I think I know exactly how to finish this _______ problem :)
With a short and sweet solution

SO paciently waiting for it :slight_smile:

Finally did it

// Basket Beta
MATCH (:Basket)-[i:INCLUDES]->(f:Fruit)
WITH f.name AS FruitName, i.weight AS FruitPercent ORDER BY FruitPercent
WITH collect(FruitName) AS FruitNames, collect(FruitPercent) AS FruitPercents
WITH FruitNames, FruitPercents, [i IN range(1,size(FruitPercents)) | reduce(sum = 0.0, x IN FruitPercents[0..i] | sum + x)] AS Accumulation
UNWIND [i IN range(0,size(Accumulation) - 1) | [FruitNames[i], FruitPercents[i], Accumulation[i]]] AS row
RETURN row[0] AS FruitName, row[1] AS FruitPercent, row[2] AS FruitPercentAccumulated

Even if the multiple WITH clauses seems to make the query longer, it's actually just aggregation processing who are not doing db hits. Meaning the query performance is good or really good depending on how indexes are created and only if the data model stay small.

There is one column left to do, I don't have so much time tonight but I think it's now possible to do it with the CASE approach above. If you have anymore question about my solution let me know.

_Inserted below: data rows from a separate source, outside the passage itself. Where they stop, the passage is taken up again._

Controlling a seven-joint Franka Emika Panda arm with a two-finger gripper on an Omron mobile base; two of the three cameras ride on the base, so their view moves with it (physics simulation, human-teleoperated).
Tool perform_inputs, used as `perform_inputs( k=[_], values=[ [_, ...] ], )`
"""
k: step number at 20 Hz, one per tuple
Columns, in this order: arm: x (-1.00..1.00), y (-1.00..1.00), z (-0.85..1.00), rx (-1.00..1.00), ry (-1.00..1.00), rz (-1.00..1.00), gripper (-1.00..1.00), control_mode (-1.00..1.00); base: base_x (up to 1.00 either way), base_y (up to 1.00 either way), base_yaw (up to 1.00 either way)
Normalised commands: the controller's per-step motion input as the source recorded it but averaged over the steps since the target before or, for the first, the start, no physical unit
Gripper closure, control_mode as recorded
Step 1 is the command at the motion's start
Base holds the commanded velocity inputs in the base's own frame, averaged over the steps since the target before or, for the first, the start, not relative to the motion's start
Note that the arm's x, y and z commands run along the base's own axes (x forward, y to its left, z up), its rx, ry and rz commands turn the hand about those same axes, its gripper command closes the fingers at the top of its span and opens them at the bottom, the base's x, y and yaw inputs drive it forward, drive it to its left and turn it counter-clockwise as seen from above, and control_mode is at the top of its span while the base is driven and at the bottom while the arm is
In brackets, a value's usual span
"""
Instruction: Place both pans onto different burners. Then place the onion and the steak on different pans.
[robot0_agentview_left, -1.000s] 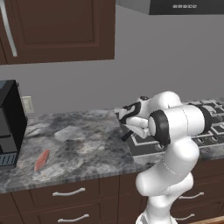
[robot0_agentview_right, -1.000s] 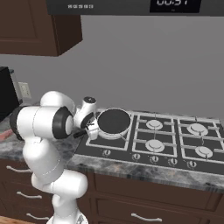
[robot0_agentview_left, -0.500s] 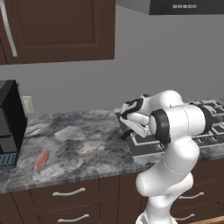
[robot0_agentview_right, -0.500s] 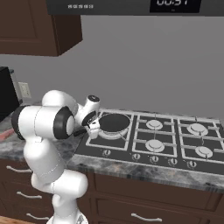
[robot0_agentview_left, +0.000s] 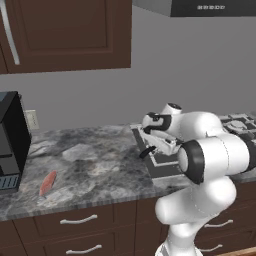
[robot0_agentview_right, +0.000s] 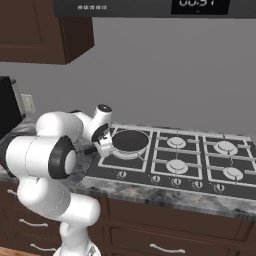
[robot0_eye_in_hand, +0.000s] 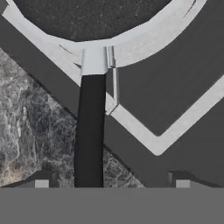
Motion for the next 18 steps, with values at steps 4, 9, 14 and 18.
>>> perform_inputs(
  k=[4,9,14,18],
  values=[
    [-0.27,0.02,0.58,-0.03,-0.05,0.04,-1.0,-1.0,0.0,0.0,0.0],
    [-0.24,0.21,0.52,-0.06,-0.08,0.16,-1.0,-1.0,0.0,0.0,0.0],
    [-0.33,0.34,0.34,-0.06,-0.1,0.2,-1.0,-1.0,0.0,0.0,0.0],
    [-0.29,0.36,0.26,-0.02,-0.11,0.2,-1.0,-1.0,0.0,0.0,0.0]
  ],
)
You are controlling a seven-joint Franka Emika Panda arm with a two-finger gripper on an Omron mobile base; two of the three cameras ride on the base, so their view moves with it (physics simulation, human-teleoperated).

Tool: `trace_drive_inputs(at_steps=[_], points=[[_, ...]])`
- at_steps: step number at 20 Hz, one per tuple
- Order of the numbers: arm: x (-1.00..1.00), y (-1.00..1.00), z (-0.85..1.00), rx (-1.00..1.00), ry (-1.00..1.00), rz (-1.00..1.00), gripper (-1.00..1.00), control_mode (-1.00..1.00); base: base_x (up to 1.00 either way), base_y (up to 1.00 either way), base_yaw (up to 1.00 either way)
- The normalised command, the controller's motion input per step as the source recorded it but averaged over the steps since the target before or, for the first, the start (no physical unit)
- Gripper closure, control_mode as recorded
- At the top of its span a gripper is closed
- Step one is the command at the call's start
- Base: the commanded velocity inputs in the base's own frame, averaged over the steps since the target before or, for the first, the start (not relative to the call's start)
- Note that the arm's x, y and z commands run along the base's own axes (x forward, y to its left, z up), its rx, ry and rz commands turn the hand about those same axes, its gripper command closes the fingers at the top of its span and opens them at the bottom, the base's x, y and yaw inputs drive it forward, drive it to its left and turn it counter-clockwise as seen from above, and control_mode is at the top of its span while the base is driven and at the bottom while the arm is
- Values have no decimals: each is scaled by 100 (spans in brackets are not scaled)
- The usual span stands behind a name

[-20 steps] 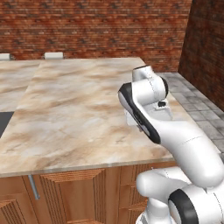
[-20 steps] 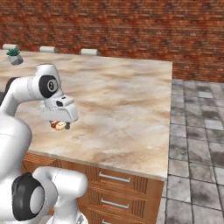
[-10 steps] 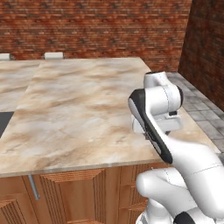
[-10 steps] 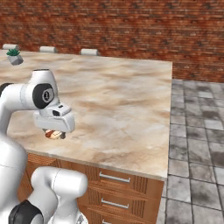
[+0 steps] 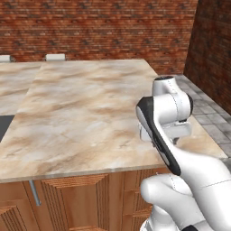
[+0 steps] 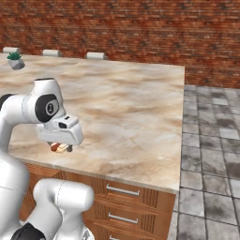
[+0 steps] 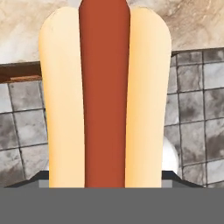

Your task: Store the hot dog in the freezer for long-term storage. Close the freezer door after placing the cooked food.

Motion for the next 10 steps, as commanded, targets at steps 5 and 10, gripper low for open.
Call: trace_drive_inputs(at_steps=[5, 10], points=[[-31, 0, 0, 0, 0, 0, 100, 100, -10, 0, 1], [0, 0, 0, 0, 0, 0, 100, 100, -73, 11, 23]])
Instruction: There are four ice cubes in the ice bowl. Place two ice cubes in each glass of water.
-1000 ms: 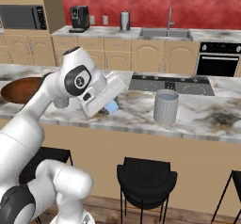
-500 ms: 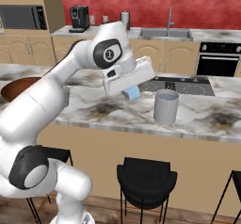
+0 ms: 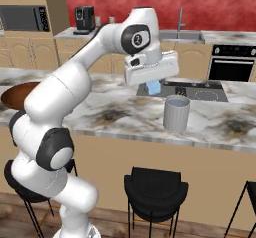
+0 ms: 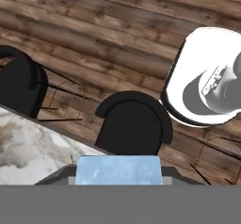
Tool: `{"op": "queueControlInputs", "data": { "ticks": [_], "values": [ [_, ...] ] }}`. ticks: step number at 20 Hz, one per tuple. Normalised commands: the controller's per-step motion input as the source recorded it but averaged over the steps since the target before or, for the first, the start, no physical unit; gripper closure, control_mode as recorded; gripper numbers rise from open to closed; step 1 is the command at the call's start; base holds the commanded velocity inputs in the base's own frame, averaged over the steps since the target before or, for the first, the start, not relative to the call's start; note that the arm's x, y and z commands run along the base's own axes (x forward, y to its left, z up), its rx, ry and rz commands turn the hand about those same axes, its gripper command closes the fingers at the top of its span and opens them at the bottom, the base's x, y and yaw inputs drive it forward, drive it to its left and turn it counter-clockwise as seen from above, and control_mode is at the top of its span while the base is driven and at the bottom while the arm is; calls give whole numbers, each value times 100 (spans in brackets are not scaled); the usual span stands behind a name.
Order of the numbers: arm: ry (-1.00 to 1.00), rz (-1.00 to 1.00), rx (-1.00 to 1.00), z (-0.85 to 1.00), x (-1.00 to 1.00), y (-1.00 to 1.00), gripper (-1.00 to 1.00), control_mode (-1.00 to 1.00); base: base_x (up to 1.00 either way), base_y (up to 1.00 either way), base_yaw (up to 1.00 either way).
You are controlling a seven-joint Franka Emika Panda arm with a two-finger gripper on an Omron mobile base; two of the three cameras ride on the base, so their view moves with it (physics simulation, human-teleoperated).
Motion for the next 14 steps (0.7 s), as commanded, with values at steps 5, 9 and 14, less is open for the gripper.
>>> {"op": "queueControlInputs", "data": {
  "ticks": [5,9,14],
  "values": [
    [-7,-11,0,-34,36,-1,100,-100,0,0,0],
    [-12,-8,0,-36,33,0,100,-100,0,0,0],
    [-12,-8,0,-28,35,-3,100,-100,0,0,0]
  ]
}}
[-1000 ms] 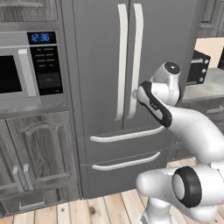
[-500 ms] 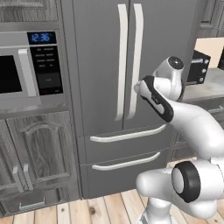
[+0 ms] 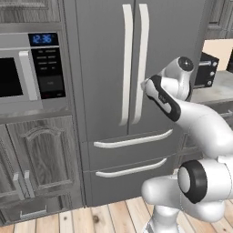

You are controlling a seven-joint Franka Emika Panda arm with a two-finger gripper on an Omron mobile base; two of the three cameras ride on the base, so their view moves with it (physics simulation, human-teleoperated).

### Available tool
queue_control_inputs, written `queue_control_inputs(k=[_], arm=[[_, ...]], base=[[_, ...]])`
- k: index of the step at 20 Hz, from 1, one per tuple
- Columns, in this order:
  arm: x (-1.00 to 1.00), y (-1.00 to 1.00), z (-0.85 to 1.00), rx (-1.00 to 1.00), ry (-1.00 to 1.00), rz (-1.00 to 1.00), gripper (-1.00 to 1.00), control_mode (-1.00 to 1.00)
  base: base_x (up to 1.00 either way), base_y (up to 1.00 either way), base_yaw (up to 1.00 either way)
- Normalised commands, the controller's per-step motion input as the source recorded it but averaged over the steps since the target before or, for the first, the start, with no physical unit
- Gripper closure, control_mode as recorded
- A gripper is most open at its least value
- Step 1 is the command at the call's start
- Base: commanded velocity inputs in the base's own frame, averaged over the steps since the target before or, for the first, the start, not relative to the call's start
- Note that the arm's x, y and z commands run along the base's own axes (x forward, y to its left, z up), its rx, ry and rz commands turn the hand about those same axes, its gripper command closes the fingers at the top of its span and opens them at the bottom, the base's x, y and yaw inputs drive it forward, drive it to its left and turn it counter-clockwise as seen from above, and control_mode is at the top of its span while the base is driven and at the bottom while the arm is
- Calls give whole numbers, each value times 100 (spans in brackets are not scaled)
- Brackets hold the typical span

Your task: Retrieve the butter from the fridge and place it on a plate on the dining table. Then retrieve the butter knife by the fridge and place it near the plate.

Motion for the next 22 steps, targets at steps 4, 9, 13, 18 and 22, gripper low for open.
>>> queue_control_inputs(k=[4, 9, 13, 18, 22], arm=[[10, 1, 4, 0, -9, -1, -100, -100], [40, 0, 0, 0, -4, -1, -100, -100], [29, 0, 0, 0, 0, 1, -100, -100], [31, 7, 0, 0, 0, 0, -100, -100], [39, 8, 0, 0, 0, 0, -100, -100]], base=[[0, 0, 0], [0, 0, 0], [0, 0, 0], [0, 0, 0], [0, 0, 0]])
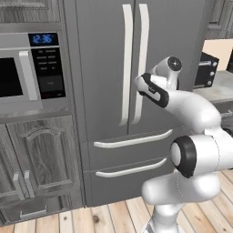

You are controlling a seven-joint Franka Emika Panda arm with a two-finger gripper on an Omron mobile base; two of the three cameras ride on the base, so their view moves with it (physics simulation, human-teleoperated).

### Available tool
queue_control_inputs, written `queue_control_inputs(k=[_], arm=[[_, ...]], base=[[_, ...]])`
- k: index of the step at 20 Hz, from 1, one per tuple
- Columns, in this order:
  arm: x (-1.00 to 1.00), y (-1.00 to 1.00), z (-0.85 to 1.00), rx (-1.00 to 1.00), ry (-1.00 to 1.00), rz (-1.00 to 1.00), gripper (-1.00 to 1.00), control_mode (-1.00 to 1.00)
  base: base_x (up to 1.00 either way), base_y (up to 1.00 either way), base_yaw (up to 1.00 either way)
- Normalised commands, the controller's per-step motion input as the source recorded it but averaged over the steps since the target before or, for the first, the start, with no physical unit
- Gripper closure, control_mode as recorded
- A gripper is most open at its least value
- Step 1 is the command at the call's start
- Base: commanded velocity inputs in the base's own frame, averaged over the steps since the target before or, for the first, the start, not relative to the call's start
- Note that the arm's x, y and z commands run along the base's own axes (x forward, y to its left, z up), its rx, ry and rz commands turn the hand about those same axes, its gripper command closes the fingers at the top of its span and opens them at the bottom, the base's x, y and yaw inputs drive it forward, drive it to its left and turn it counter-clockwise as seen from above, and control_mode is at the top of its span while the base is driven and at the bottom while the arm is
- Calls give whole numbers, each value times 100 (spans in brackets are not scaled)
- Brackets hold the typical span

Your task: Retrieve the butter from the fridge and place it on a plate on the dining table. Then retrieve the butter knife by the fridge and place it near the plate.

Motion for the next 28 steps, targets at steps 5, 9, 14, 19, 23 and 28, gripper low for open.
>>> queue_control_inputs(k=[5, 9, 14, 19, 23, 28], arm=[[45, 0, 0, 0, 1, 0, -100, -100], [33, 0, 0, 0, 0, 0, -100, -100], [30, 0, -2, 0, 0, 0, -100, -100], [44, 0, 0, 0, 0, 0, -100, -100], [49, 0, -2, 0, 0, 0, -100, -100], [33, 0, -2, 0, 0, 0, -100, -100]], base=[[0, 0, 0], [0, 0, 0], [0, 0, 0], [0, 0, 0], [0, 0, 0], [0, 0, 0]])
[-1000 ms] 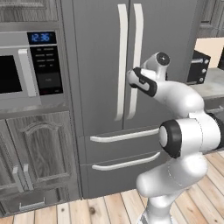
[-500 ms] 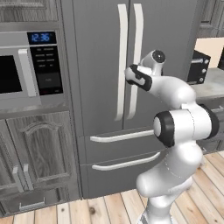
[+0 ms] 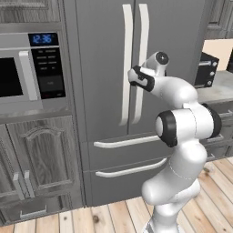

Thanks you so much Gabriel!! I was raching kind of the same result with the reduce sentence and then the Unwind.
But this helps a lot! very clear code. I'll be now integrating the whole and applying it to the real problem I am trying to solve. I'll let you know how it ends!

Muchas Gracias!

1 Like

Your welcome

The main problem here was to be able to unwind not 1 but 3 columns at the same time.
The idea behind the solution was to encode each element of the unwinded list as a row with columns.

I could have encoded my columns set as a map instead and having the same result.
The difference would be the way I decode my columns in the return clause.

Your problem was a pain in the ass to resolve for me but at the end it wasn't so hard to resolve. That's why I'm thinking about writing an article about Cypher.

If you don't mind, I would like to use your example in it. It's a really tricky one who force yourself to understand how Cypher works and using it beyond what you know. But it's a cute and easy to understand model.

I would even help you if u wish.

I am using this as part of a bigger problem and am still far to be done. But I would be glad to help.

bests

I would like to know how it ends at a larger scale.